Took another pass on the KIP. Looks good overall. A few questions below:

1. I wasn't clear why `currentReplicas` is an optional field. Wouldn't we
always have a current set of replicas?

2. Seems the only option is to list all active partition reassignments? I
think we have tended to regret these APIs. At least should we be able to
specify a subset of topics or partitions perhaps?

3. Can you elaborate a bit on the handling of /admin/reassign_partitions?
Does this alter the target_replicas of the leader and ISR znode?

4. I think it would be helpful to provide an example of the rebalance
process for a given partition.
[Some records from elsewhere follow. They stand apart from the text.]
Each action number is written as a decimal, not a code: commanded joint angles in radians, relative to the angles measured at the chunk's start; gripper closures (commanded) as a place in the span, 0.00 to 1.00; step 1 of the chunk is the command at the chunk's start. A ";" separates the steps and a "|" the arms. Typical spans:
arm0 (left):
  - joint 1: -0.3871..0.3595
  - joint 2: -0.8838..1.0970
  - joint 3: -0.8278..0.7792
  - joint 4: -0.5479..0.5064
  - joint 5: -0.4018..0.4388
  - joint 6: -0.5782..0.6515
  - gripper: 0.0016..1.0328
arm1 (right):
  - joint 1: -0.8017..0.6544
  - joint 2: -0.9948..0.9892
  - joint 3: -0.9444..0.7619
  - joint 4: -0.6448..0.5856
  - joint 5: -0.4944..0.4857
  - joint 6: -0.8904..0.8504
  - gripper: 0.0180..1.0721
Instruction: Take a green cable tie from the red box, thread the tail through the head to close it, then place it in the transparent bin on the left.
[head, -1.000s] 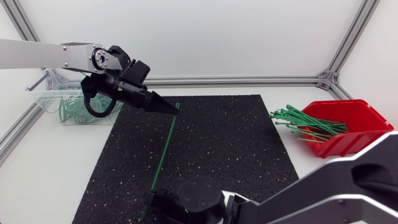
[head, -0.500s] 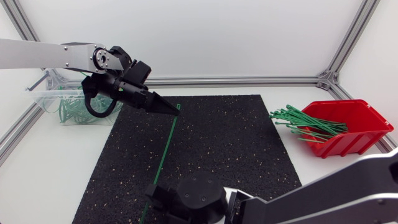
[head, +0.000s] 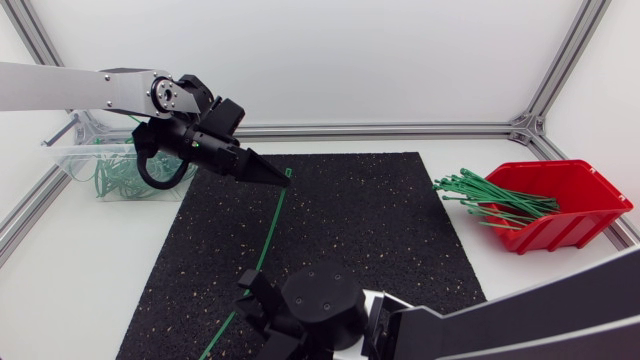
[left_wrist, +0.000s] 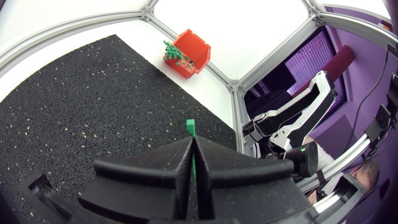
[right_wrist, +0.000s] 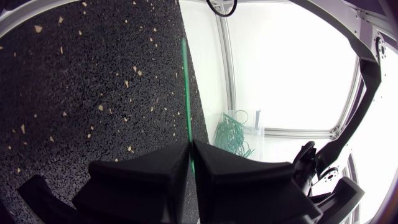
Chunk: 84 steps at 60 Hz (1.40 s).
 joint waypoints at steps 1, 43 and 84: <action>-0.009 -0.014 -0.012 -0.016 -0.001 0.032 0.97 | -0.004 -0.025 0.007 -0.013 0.002 0.036 0.95; -0.017 -0.035 -0.061 0.027 -0.001 0.036 0.97 | -0.019 -0.065 0.048 -0.177 0.002 0.380 0.87; -0.015 -0.003 -0.040 0.041 -0.002 0.032 0.97 | 0.078 0.002 0.059 -0.177 0.060 0.319 0.80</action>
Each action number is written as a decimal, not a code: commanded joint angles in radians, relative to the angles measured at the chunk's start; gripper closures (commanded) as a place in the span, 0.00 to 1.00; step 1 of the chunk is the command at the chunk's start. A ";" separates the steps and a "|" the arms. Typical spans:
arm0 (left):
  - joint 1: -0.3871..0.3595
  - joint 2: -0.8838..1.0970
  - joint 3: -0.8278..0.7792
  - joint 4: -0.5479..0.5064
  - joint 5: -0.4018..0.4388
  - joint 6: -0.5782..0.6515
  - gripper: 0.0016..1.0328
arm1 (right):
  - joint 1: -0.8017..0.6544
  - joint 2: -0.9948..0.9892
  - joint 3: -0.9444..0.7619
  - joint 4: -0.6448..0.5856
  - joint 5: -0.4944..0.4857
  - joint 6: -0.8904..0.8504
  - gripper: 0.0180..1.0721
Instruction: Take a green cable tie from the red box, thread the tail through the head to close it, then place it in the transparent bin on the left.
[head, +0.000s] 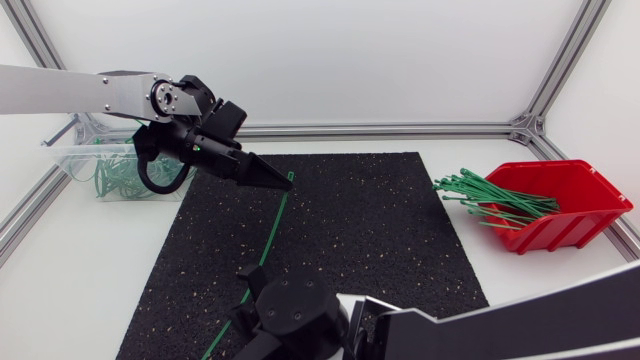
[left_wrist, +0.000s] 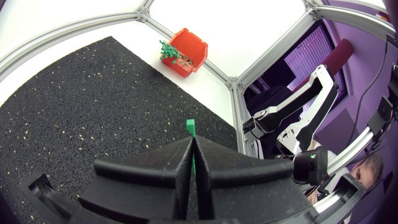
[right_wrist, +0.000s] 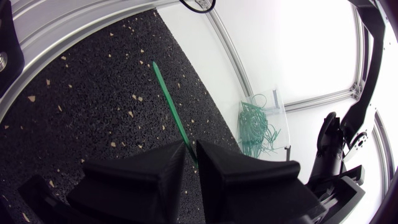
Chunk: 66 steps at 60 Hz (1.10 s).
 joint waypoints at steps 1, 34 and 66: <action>0.002 0.025 0.000 0.001 0.002 0.024 0.97 | 0.023 0.024 -0.006 0.005 0.007 -0.016 0.81; 0.002 0.039 0.011 0.001 -0.001 0.021 0.97 | 0.079 0.029 -0.028 0.018 0.032 -0.006 0.83; 0.005 0.005 -0.010 0.013 -0.004 0.018 0.97 | -0.098 -0.022 0.169 -0.364 -0.180 0.334 0.95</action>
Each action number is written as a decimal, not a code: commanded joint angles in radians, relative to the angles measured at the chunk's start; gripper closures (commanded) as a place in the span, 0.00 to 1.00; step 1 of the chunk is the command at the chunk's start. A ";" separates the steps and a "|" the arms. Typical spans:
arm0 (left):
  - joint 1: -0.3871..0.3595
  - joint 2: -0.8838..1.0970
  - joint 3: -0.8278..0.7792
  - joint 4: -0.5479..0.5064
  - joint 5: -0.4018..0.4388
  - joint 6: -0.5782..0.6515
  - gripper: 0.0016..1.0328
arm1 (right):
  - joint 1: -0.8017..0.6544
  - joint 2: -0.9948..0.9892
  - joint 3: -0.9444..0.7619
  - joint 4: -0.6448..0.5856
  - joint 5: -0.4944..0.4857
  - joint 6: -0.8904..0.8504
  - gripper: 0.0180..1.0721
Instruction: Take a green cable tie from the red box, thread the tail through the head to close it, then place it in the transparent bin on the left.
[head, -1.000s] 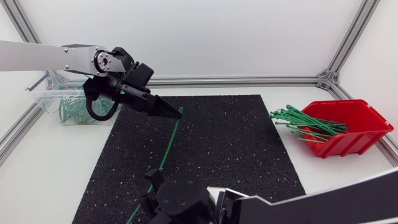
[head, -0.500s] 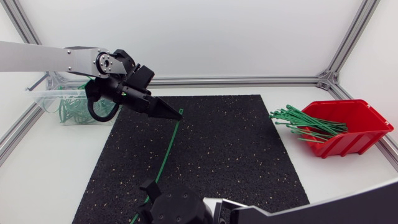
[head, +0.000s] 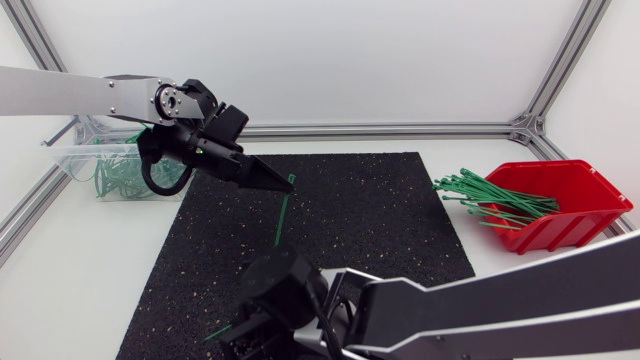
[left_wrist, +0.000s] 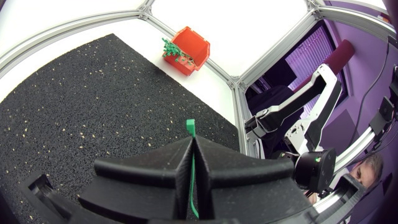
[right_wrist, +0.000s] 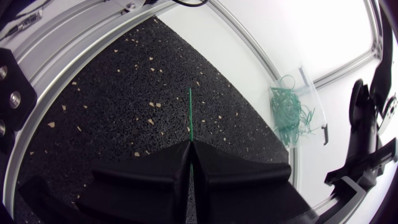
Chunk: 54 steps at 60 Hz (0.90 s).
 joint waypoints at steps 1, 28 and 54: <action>0.005 -0.017 -0.010 0.002 0.003 0.019 0.97 | -0.043 -0.024 0.054 -0.075 -0.048 0.109 0.95; -0.002 -0.234 -0.191 0.280 0.003 -0.211 0.97 | -0.272 -0.138 0.309 -0.727 -0.553 0.504 0.95; -0.054 -0.351 -0.349 0.501 0.003 -0.405 0.97 | -0.404 -0.264 0.378 -1.040 -0.739 0.575 0.95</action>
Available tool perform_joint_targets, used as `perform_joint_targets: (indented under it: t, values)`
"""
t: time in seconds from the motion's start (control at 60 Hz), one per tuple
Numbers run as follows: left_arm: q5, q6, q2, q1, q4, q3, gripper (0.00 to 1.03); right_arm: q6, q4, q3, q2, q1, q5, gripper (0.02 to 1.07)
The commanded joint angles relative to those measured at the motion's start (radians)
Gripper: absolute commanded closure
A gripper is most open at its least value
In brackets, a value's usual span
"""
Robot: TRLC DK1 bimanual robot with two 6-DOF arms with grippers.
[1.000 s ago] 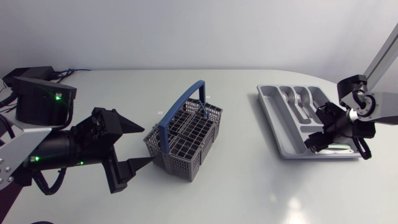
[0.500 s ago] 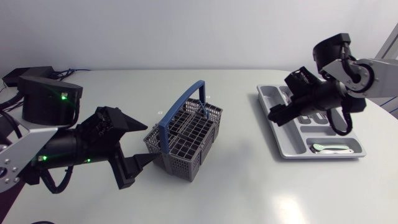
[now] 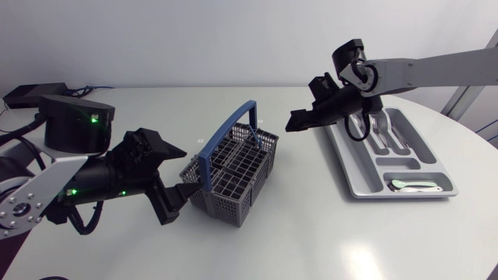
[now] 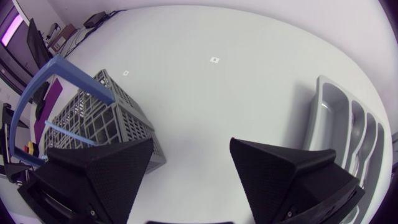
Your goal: Unload the cutlery basket into the drawer organizer.
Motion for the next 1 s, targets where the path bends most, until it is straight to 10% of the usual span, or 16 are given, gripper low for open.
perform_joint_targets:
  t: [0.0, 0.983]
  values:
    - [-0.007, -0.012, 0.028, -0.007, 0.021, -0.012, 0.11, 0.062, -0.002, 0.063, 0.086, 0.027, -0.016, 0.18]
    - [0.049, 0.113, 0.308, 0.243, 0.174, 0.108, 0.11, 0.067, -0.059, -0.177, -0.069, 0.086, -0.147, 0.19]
Specifically I am wondering whether the
replica set is updated incrementally or if we follow the current behavior.
Possibly some decisions can be deferred to implementation, but it would be
helpful to work through a case of changing the replication factor just to
make sure there are reasonable options.

5. Are we changing the semantics of the URP and UnderMinIsr metrics in this
KIP or in a follow-up?

6. We have both "TargetBrokers" and "PendingReplicas" as names in the
proposal. Perhaps we should try to be consistent?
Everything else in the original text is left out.